Aim of the exercise
Among the lines of the records, please find those that contain the word "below" and copy them.

Dataset
********

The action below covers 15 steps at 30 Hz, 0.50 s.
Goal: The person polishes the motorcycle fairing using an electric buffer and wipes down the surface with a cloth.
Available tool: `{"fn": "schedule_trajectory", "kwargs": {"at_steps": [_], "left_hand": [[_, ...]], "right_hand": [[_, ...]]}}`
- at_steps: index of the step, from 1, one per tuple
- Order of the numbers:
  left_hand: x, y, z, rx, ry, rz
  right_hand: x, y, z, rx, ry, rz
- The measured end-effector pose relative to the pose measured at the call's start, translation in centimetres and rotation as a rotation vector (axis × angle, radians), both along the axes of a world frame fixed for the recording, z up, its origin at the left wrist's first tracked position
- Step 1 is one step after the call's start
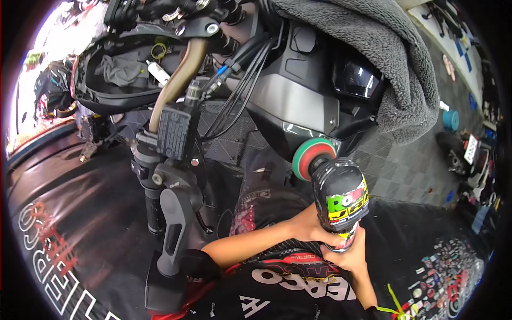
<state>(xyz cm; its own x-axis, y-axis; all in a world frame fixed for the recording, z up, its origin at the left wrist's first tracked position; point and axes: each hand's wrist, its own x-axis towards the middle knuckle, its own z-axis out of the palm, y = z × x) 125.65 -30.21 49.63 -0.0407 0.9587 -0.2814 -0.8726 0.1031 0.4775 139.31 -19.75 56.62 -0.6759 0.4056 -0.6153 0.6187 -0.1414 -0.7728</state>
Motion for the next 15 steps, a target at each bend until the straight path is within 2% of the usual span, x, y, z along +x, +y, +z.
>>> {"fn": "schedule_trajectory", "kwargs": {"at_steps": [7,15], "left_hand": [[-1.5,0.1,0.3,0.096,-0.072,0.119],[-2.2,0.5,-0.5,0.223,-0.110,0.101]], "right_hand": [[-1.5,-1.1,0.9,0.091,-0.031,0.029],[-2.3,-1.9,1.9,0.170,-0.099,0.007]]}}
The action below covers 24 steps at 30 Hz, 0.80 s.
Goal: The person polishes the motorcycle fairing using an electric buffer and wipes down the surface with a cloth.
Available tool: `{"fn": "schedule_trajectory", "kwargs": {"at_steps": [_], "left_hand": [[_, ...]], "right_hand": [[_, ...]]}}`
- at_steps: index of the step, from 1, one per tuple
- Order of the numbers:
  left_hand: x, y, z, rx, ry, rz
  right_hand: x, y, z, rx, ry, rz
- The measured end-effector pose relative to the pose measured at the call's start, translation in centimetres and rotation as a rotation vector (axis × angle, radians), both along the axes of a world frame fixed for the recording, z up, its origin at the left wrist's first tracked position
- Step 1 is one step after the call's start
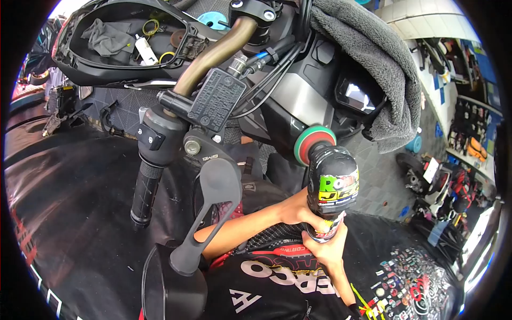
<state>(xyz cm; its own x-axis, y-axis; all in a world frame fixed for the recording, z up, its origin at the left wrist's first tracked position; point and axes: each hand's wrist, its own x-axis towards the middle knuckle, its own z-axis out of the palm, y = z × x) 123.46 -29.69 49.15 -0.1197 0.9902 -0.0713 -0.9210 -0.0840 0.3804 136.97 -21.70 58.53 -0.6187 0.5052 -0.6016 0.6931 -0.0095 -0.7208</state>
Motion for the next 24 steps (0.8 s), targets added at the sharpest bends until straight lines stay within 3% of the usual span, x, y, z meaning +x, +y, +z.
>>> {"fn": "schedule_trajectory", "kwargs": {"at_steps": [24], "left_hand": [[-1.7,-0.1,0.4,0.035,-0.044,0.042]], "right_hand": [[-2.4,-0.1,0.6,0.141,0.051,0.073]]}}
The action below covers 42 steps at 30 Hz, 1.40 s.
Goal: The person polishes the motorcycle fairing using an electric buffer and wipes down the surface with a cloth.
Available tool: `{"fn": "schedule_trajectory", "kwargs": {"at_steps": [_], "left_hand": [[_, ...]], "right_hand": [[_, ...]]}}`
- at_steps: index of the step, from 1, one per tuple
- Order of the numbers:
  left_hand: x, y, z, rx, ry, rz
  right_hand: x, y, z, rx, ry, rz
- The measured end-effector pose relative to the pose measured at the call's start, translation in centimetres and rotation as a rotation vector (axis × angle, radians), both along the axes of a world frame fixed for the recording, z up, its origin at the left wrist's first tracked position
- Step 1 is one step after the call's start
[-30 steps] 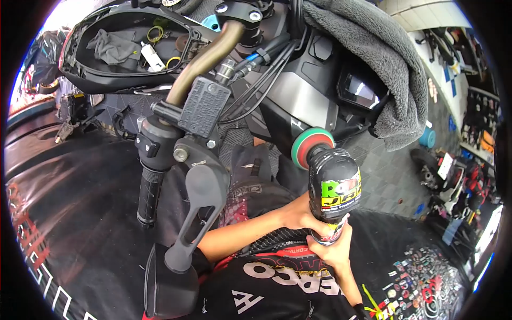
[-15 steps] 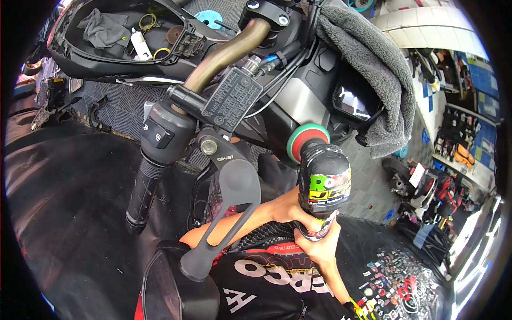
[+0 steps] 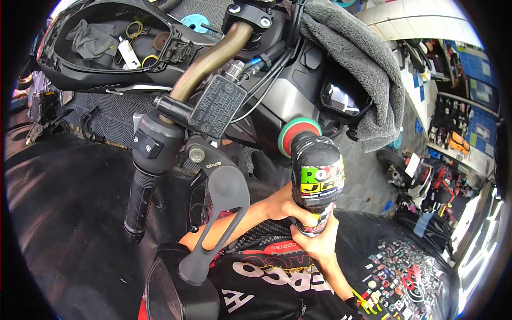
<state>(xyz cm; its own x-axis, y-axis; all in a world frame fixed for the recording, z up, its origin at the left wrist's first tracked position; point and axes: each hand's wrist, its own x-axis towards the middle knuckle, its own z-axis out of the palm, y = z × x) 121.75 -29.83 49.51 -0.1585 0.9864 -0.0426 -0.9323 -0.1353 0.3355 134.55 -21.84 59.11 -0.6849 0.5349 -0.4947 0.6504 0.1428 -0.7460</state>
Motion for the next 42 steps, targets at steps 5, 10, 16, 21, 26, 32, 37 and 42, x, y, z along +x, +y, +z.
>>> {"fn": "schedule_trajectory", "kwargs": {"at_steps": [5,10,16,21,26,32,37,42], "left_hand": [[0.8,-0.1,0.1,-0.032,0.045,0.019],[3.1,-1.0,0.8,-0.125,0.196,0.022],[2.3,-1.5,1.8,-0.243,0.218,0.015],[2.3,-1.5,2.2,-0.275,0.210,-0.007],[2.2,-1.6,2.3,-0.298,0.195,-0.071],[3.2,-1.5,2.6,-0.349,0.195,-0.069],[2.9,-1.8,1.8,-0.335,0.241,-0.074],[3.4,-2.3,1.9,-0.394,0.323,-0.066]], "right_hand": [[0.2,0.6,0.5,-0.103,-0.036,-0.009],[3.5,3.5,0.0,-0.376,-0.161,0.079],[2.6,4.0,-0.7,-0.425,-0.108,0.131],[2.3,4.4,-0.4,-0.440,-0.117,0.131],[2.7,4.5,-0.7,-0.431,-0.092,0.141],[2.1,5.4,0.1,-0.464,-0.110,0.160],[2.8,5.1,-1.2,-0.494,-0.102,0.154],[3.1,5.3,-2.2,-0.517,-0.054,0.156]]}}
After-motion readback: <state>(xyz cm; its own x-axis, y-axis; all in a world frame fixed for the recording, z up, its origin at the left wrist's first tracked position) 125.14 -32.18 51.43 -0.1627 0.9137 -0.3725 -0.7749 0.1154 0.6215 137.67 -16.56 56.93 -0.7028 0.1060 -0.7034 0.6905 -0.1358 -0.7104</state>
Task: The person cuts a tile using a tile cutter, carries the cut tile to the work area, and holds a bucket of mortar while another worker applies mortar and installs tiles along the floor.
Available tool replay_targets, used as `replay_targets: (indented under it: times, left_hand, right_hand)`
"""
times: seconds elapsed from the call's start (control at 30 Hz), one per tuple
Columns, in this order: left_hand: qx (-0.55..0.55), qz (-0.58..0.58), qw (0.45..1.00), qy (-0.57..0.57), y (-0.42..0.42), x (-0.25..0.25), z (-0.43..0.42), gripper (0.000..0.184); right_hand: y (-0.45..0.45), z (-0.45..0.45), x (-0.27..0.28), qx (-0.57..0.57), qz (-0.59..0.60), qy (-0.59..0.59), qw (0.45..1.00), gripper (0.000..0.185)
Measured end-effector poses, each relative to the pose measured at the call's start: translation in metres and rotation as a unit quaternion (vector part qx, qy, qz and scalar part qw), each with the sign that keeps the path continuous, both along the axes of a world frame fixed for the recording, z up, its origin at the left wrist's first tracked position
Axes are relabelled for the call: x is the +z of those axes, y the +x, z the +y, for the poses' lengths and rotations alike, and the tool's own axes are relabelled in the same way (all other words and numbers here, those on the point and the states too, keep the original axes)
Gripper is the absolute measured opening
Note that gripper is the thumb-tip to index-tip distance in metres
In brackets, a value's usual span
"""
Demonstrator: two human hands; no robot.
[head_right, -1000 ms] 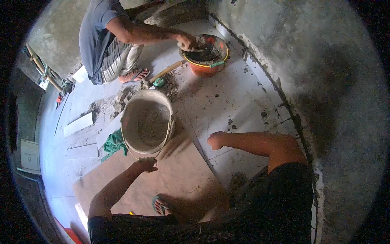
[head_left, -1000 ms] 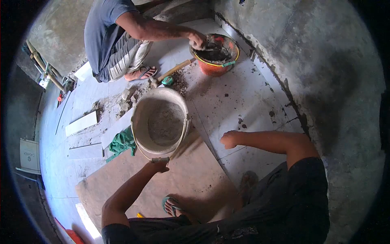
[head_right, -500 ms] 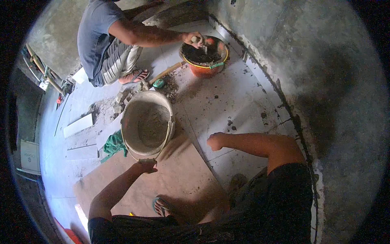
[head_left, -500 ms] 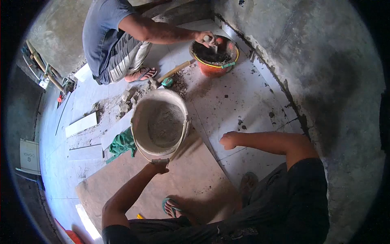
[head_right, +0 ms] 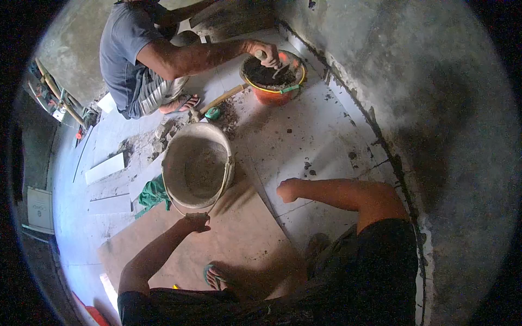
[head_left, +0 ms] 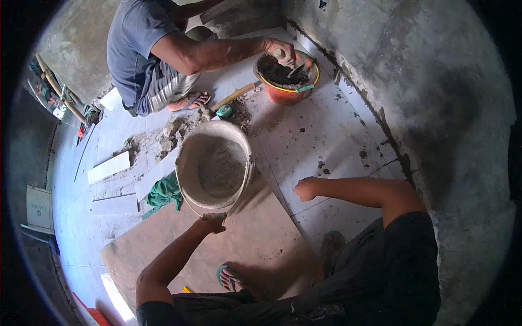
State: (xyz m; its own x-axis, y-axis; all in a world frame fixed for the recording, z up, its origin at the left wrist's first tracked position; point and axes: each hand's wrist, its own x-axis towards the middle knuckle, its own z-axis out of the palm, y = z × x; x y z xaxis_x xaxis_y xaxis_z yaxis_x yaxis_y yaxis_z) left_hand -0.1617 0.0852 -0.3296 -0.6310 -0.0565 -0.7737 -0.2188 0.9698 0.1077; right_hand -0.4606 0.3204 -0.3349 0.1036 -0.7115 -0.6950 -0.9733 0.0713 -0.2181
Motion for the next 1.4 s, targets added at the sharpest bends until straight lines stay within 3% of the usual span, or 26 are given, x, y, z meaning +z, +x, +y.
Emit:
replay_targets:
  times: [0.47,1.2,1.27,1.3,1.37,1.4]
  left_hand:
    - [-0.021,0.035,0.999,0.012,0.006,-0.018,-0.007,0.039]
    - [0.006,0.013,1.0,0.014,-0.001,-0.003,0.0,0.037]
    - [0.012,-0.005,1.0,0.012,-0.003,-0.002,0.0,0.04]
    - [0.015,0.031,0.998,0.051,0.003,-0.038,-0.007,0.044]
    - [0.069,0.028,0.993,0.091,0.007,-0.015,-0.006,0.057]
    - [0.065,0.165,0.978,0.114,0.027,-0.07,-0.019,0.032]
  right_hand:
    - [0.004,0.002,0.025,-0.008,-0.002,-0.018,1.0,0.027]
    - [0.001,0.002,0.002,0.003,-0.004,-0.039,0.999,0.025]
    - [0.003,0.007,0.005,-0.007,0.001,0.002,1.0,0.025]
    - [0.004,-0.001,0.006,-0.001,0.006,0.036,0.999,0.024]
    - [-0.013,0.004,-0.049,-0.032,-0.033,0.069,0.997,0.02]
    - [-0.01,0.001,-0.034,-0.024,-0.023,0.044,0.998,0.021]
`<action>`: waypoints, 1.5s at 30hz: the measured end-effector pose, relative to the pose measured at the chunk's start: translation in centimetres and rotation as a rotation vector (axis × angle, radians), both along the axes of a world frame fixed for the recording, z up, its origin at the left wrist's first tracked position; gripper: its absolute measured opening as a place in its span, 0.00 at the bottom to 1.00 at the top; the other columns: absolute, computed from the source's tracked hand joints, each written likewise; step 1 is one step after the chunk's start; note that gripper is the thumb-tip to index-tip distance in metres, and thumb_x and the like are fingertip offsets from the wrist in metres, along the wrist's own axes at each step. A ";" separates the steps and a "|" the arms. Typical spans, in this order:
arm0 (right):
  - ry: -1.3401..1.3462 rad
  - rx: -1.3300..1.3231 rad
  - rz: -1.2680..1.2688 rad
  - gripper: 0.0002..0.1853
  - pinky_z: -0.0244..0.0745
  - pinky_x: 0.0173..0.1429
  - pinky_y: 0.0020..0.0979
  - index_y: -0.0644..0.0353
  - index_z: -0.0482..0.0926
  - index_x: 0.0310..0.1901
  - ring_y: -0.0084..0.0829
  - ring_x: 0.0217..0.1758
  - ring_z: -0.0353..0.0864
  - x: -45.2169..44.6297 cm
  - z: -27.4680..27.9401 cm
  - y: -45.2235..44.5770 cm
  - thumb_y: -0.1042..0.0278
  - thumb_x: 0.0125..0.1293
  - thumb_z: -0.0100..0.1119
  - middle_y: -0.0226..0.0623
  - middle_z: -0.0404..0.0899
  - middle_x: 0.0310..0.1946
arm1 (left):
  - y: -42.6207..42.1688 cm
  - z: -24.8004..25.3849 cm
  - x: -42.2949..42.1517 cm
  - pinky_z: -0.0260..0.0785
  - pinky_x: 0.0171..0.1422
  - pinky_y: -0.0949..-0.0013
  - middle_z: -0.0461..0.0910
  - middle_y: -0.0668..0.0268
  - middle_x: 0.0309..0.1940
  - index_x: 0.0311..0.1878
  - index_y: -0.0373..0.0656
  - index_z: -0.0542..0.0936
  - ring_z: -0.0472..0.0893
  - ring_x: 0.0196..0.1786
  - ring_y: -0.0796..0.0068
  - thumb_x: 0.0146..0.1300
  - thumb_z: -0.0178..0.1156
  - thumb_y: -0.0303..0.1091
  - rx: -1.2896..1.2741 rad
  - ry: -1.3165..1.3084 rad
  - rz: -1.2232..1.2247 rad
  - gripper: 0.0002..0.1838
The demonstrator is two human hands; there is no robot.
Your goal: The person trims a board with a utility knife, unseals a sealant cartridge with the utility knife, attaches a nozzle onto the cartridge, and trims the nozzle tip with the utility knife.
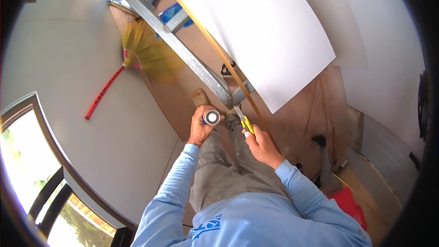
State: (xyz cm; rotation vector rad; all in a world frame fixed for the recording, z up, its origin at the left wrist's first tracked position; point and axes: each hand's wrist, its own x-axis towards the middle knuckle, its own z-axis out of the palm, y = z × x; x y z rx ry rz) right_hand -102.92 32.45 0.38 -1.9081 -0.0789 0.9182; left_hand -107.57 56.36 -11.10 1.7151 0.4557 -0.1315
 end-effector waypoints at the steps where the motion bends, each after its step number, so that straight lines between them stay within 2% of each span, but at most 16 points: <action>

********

Response to the task
The action below covers 15 steps at 30 Hz, 0.50 s.
The action below covers 24 steps at 30 Hz, 0.80 s.
The action below covers 42 steps at 30 Hz, 1.40 s.

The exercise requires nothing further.